## What the task asks
Write out all the data below exactly.

## Stored data
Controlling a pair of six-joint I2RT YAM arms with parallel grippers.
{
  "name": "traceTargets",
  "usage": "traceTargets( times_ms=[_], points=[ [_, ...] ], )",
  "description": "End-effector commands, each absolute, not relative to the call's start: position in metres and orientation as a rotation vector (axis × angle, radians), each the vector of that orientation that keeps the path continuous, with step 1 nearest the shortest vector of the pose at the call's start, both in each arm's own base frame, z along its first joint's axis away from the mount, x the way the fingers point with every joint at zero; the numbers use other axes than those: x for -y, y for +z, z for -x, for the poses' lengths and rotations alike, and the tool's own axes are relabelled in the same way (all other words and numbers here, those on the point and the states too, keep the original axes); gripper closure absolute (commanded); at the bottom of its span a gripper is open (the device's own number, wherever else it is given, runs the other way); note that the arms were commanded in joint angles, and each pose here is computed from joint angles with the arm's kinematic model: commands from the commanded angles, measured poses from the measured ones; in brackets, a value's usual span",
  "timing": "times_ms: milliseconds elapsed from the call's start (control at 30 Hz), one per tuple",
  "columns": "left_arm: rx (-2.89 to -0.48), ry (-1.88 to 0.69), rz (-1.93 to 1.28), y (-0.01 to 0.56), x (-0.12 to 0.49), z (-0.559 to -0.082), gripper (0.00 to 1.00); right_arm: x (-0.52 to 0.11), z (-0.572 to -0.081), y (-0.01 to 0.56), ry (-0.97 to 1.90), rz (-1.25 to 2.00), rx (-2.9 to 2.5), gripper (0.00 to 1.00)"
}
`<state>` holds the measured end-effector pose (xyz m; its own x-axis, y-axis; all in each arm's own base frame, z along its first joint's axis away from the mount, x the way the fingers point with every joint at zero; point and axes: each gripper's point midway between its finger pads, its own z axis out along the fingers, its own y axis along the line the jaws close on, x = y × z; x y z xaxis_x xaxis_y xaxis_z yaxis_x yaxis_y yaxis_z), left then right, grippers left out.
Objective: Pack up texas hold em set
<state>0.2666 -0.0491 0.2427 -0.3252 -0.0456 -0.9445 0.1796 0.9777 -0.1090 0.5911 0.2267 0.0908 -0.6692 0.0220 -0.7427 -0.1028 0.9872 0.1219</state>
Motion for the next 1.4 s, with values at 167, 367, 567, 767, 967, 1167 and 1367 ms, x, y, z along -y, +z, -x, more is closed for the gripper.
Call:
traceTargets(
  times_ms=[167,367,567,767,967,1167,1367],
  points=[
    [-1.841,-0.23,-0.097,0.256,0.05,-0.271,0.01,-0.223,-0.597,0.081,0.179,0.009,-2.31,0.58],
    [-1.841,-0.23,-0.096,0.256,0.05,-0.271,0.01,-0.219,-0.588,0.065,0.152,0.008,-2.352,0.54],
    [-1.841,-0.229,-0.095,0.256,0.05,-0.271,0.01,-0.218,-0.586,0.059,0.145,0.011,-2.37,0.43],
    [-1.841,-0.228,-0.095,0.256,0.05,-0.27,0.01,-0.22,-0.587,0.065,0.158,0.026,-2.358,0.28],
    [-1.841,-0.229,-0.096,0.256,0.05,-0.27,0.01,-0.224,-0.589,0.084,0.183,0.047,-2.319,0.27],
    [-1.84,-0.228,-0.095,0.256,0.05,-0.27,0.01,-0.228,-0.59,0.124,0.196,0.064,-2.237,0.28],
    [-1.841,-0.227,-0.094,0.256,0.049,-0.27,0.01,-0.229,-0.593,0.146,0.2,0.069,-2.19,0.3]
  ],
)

## Exercise answer
Controlling a pair of six-joint I2RT YAM arms with parallel grippers.
{
  "name": "traceTargets",
  "usage": "traceTargets( times_ms=[_], points=[ [_, ...] ], )",
  "description": "End-effector commands, each absolute, not relative to the call's start: position in metres and orientation as a rotation vector (axis × angle, radians), each the vector of that orientation that keeps the path continuous, with step 1 nearest the shortest vector of the pose at the call's start, both in each arm's own base frame, z along its first joint's axis away from the mount, x the way the fingers point with every joint at zero; the numbers use other axes than those: x for -y, y for +z, z for -x, for the poses' lengths and rotations alike, and the tool's own axes are relabelled in the same way (all other words and numbers here, those on the point and the states too, keep the original axes); gripper closure absolute (commanded); at the bottom of its span a gripper is open (the device's own number, wherever else it is given, runs the other way); note that the arms were commanded in joint angles, and each pose here is computed from joint angles with the arm's kinematic model: commands from the commanded angles, measured poses from the measured ones; in brackets, a value's usual span",
  "timing": "times_ms: milliseconds elapsed from the call's start (control at 30 Hz), one per tuple",
  "columns": "left_arm: rx (-2.89 to -0.48), ry (-1.88 to 0.69), rz (-1.93 to 1.28), y (-0.01 to 0.56), x (-0.12 to 0.49), z (-0.559 to -0.082), gripper (0.00 to 1.00); right_arm: x (-0.52 to 0.11), z (-0.572 to -0.081), y (-0.01 to 0.56), ry (-0.97 to 1.90), rz (-1.25 to 2.00), rx (-2.9 to 2.5), gripper (0.00 to 1.00)"
}
`<state>` holds the measured end-effector pose (xyz m; its own x-axis, y-axis; all in each arm's own base frame, z along its first joint's axis away from the mount, x the way the fingers point with every joint at zero; point and axes: each gripper's point midway between its finger pads, its own z axis out along the fingers, its own y axis along the line the jaws close on, x = y × z; x y z xaxis_x xaxis_y xaxis_z yaxis_x yaxis_y yaxis_z), left then right, grippers left out.
Objective: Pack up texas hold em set
<state>0.2666 -0.0491 0.2427 -0.3252 -0.0456 -0.9445 0.1796 0.9777 -0.1090 0.5911 0.2267 0.0908 -0.6692 0.0220 -0.7427 -0.1028 0.9872 0.1219</state>
Motion for the next 1.4 s, with values at 167, 367, 567, 767, 967, 1167 and 1367 ms, x, y, z along -y, +z, -x, more is closed for the gripper.
Call:
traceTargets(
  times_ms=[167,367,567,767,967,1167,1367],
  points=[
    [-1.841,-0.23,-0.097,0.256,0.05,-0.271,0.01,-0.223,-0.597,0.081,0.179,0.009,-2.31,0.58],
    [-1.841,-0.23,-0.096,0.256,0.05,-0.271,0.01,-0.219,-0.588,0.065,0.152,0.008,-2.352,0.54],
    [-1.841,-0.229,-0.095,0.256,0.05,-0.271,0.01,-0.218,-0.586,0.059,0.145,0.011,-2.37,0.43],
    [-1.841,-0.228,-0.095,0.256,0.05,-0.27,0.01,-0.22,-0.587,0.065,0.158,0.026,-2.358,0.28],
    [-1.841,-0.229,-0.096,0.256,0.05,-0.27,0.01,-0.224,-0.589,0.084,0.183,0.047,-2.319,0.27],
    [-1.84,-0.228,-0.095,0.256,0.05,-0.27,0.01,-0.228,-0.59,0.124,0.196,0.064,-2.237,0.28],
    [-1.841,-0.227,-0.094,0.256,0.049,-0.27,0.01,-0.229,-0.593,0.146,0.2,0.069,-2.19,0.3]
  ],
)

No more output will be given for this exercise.